**WHAT IS NEEDED:** Omitting the images, transcribe the records below exactly as they stand.

[Items from a dataset]
....
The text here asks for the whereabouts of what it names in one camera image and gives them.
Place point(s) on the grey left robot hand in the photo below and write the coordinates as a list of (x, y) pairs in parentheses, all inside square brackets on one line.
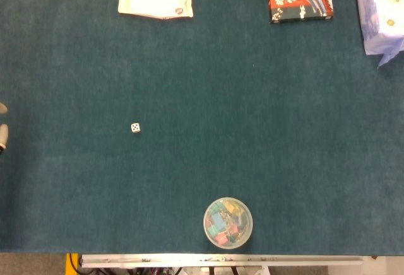
[(2, 130)]

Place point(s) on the small white die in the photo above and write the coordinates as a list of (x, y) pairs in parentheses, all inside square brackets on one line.
[(136, 127)]

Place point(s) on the teal felt table mat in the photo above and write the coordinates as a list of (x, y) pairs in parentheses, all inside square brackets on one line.
[(202, 111)]

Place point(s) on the clear tub of binder clips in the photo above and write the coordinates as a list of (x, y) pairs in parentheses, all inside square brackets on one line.
[(228, 222)]

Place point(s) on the black red patterned box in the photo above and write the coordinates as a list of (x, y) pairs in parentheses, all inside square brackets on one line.
[(300, 0)]

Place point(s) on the white plastic tissue pack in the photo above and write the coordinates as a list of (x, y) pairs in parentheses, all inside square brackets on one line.
[(382, 13)]

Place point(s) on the yellow frame post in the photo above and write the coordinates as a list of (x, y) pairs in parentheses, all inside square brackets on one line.
[(70, 262)]

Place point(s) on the silver aluminium frame rail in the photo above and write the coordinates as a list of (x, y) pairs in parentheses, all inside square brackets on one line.
[(221, 260)]

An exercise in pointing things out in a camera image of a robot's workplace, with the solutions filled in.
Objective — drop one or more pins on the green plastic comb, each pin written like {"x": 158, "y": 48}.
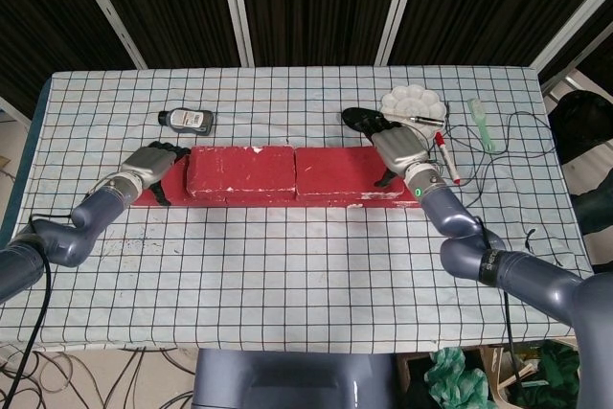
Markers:
{"x": 481, "y": 124}

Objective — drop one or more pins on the green crumpled cloth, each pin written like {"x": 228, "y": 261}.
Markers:
{"x": 455, "y": 375}

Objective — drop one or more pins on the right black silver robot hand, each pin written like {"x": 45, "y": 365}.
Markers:
{"x": 400, "y": 148}

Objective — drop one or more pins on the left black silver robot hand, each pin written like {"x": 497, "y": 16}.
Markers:
{"x": 146, "y": 165}

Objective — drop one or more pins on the grey robot torso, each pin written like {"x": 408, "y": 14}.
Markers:
{"x": 292, "y": 380}

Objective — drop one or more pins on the red brick with small dents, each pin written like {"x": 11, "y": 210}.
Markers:
{"x": 239, "y": 169}

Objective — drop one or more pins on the silver metal pen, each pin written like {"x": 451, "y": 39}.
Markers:
{"x": 426, "y": 119}

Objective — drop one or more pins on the white paint palette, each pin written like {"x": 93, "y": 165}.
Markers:
{"x": 412, "y": 100}

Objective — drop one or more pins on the red base brick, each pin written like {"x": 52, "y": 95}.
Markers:
{"x": 179, "y": 191}

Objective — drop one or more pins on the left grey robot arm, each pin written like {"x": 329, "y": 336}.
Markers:
{"x": 72, "y": 232}

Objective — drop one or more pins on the black bag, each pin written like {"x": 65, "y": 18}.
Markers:
{"x": 584, "y": 126}

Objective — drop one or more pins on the white partition frame post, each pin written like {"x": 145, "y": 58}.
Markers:
{"x": 400, "y": 6}
{"x": 572, "y": 21}
{"x": 237, "y": 6}
{"x": 112, "y": 11}

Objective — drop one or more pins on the wooden crate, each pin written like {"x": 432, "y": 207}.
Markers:
{"x": 498, "y": 380}

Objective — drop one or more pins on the dark ink bottle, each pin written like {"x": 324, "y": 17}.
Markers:
{"x": 189, "y": 120}

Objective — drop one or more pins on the white black checkered tablecloth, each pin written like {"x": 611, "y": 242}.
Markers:
{"x": 287, "y": 275}

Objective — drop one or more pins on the red brick with chipped corner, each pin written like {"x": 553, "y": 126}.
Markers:
{"x": 335, "y": 169}

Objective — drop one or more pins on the red capped white marker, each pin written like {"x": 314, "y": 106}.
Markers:
{"x": 447, "y": 160}

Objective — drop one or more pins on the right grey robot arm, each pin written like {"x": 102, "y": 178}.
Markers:
{"x": 527, "y": 279}

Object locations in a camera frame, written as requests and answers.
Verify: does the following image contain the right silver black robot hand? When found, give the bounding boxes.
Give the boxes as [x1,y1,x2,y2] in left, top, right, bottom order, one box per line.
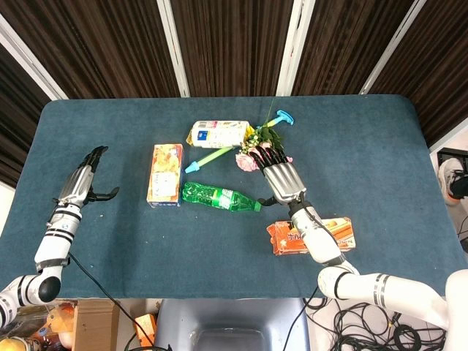
[252,143,308,208]

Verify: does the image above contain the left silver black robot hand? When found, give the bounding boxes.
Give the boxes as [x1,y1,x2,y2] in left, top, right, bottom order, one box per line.
[53,145,121,210]

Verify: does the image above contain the orange wafer roll box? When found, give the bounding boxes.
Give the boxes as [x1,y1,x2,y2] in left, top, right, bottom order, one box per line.
[265,216,356,257]

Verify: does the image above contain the yellow white snack bag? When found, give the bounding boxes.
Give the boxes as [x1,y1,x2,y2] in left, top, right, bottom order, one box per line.
[185,119,254,149]

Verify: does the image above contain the pink artificial flower bouquet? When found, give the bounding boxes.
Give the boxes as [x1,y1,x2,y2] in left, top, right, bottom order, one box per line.
[235,97,294,173]

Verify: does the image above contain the green plastic bottle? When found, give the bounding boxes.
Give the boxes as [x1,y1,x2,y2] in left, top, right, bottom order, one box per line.
[181,181,263,213]

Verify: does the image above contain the green blue toy pump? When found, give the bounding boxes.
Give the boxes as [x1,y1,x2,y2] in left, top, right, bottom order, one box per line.
[184,109,295,174]

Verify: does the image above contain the orange cracker box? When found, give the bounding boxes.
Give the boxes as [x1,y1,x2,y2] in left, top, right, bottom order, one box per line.
[146,143,184,208]

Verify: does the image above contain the blue table cloth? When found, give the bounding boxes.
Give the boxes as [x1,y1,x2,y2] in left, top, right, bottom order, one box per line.
[0,94,468,299]

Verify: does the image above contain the brown cardboard box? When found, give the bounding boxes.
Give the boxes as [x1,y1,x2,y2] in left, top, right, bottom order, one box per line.
[72,299,121,351]

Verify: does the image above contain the grey plastic bin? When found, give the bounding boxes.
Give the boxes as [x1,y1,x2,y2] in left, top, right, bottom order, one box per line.
[152,298,312,351]

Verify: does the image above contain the small orange box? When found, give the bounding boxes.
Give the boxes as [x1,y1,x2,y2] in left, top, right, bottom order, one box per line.
[133,313,159,348]

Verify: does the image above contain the white sneaker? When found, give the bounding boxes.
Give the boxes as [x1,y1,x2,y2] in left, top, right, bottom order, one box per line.
[437,157,468,206]

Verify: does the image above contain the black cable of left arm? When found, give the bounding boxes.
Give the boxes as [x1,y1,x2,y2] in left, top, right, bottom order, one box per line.
[67,252,156,347]

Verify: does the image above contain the black cable bundle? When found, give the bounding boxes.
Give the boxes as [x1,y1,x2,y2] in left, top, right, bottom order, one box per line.
[284,284,450,351]
....
**RESPONSE AREA:**
The text here asks for the whereabouts of what it names in one camera image and gives them.
Place point(s) on the grey left robot hand in the photo below and write the coordinates as a list of (x, y) pairs in parentheses, all inside square brackets on one line.
[(2, 130)]

Place point(s) on the small white die in the photo above and write the coordinates as a list of (x, y) pairs in parentheses, all inside square brackets on one line.
[(136, 127)]

Place point(s) on the teal felt table mat in the photo above and write the coordinates as a list of (x, y) pairs in parentheses, all inside square brackets on one line.
[(202, 111)]

Place point(s) on the clear tub of binder clips in the photo above and write the coordinates as a list of (x, y) pairs in parentheses, all inside square brackets on one line.
[(228, 222)]

Place point(s) on the black red patterned box in the photo above and write the coordinates as a list of (x, y) pairs in parentheses, all inside square brackets on one line.
[(300, 0)]

Place point(s) on the white plastic tissue pack in the photo above and write the coordinates as a list of (x, y) pairs in parentheses, all inside square brackets on one line.
[(382, 13)]

Place point(s) on the yellow frame post in the photo above and write the coordinates as a list of (x, y) pairs in parentheses, all inside square brackets on one line.
[(70, 262)]

Place point(s) on the silver aluminium frame rail in the photo above and write the coordinates as a list of (x, y) pairs in parentheses, all inside square brackets on one line.
[(221, 260)]

An exercise in pointing things out in a camera image of a robot's workplace, with the solutions filled in.
Objective — drop one or more pins on the green plastic comb, each pin written like {"x": 158, "y": 48}.
Markers:
{"x": 481, "y": 124}

Objective — drop one or more pins on the green crumpled cloth, each pin written like {"x": 228, "y": 261}.
Markers:
{"x": 455, "y": 375}

Objective — drop one or more pins on the right black silver robot hand, each pin written like {"x": 45, "y": 365}.
Markers:
{"x": 400, "y": 148}

Objective — drop one or more pins on the left black silver robot hand, each pin written like {"x": 497, "y": 16}.
Markers:
{"x": 146, "y": 165}

Objective — drop one or more pins on the grey robot torso, each pin written like {"x": 408, "y": 14}.
Markers:
{"x": 292, "y": 380}

Objective — drop one or more pins on the red brick with small dents, each pin written like {"x": 11, "y": 210}.
Markers:
{"x": 239, "y": 169}

Objective — drop one or more pins on the silver metal pen, each pin written like {"x": 451, "y": 39}.
Markers:
{"x": 426, "y": 119}

Objective — drop one or more pins on the white paint palette, each pin written like {"x": 93, "y": 165}.
Markers:
{"x": 412, "y": 100}

Objective — drop one or more pins on the red base brick, each pin written like {"x": 52, "y": 95}.
Markers:
{"x": 179, "y": 191}

Objective — drop one or more pins on the left grey robot arm, each pin written like {"x": 329, "y": 336}.
Markers:
{"x": 72, "y": 232}

Objective — drop one or more pins on the black bag, each pin written like {"x": 65, "y": 18}.
Markers:
{"x": 584, "y": 126}

Objective — drop one or more pins on the white partition frame post, each pin written like {"x": 145, "y": 58}.
Markers:
{"x": 400, "y": 6}
{"x": 572, "y": 21}
{"x": 237, "y": 6}
{"x": 112, "y": 11}

Objective — drop one or more pins on the wooden crate, each pin written like {"x": 432, "y": 207}.
Markers:
{"x": 498, "y": 380}

Objective — drop one or more pins on the dark ink bottle, each pin written like {"x": 324, "y": 17}.
Markers:
{"x": 189, "y": 120}

Objective — drop one or more pins on the white black checkered tablecloth, each pin written like {"x": 611, "y": 242}.
Markers:
{"x": 287, "y": 275}

Objective — drop one or more pins on the red brick with chipped corner, each pin written like {"x": 553, "y": 126}.
Markers:
{"x": 335, "y": 169}

Objective — drop one or more pins on the red capped white marker, each pin written like {"x": 314, "y": 106}.
Markers:
{"x": 447, "y": 160}

Objective — drop one or more pins on the right grey robot arm, each pin written like {"x": 102, "y": 178}.
Markers:
{"x": 527, "y": 279}

Object locations in a camera frame, written as requests and answers.
Verify: does the following image contain the right silver black robot hand? When found, give the bounding boxes.
Give the boxes as [x1,y1,x2,y2] in left, top, right, bottom order, one box per line.
[252,143,308,208]

Verify: does the image above contain the left silver black robot hand? When found, give the bounding boxes.
Give the boxes as [x1,y1,x2,y2] in left, top, right, bottom order, one box per line.
[53,145,121,210]

Verify: does the image above contain the orange wafer roll box? When found, give the bounding boxes.
Give the boxes as [x1,y1,x2,y2] in left, top, right, bottom order, one box per line.
[265,216,356,257]

Verify: does the image above contain the yellow white snack bag? When found, give the bounding boxes.
Give the boxes as [x1,y1,x2,y2] in left, top, right, bottom order, one box per line.
[185,119,254,149]

Verify: does the image above contain the pink artificial flower bouquet? When found, give the bounding boxes.
Give the boxes as [x1,y1,x2,y2] in left, top, right, bottom order, one box per line.
[235,97,294,173]

Verify: does the image above contain the green plastic bottle? When found, give the bounding boxes.
Give the boxes as [x1,y1,x2,y2] in left, top, right, bottom order, one box per line.
[181,181,263,213]

Verify: does the image above contain the green blue toy pump? When found, give the bounding boxes.
Give the boxes as [x1,y1,x2,y2] in left, top, right, bottom order, one box per line.
[184,109,295,174]

Verify: does the image above contain the orange cracker box? When found, give the bounding boxes.
Give the boxes as [x1,y1,x2,y2] in left, top, right, bottom order, one box per line.
[146,143,184,208]

Verify: does the image above contain the blue table cloth? When found, give the bounding boxes.
Give the boxes as [x1,y1,x2,y2] in left, top, right, bottom order, one box per line.
[0,94,468,299]

Verify: does the image above contain the brown cardboard box? When found, give the bounding boxes.
Give the boxes as [x1,y1,x2,y2] in left, top, right, bottom order, one box per line.
[72,299,121,351]

Verify: does the image above contain the grey plastic bin? When found, give the bounding boxes.
Give the boxes as [x1,y1,x2,y2] in left, top, right, bottom order, one box per line.
[152,298,312,351]

Verify: does the image above contain the small orange box? When found, give the bounding boxes.
Give the boxes as [x1,y1,x2,y2] in left, top, right, bottom order, one box per line.
[133,313,159,348]

Verify: does the image above contain the white sneaker? When found, give the bounding boxes.
Give the boxes as [x1,y1,x2,y2] in left, top, right, bottom order, one box per line.
[437,157,468,206]

Verify: does the image above contain the black cable of left arm? When found, give the bounding boxes.
Give the boxes as [x1,y1,x2,y2] in left, top, right, bottom order, one box per line.
[67,252,156,347]

Verify: does the image above contain the black cable bundle? When found, give the bounding boxes.
Give the boxes as [x1,y1,x2,y2] in left, top, right, bottom order, one box per line.
[284,284,450,351]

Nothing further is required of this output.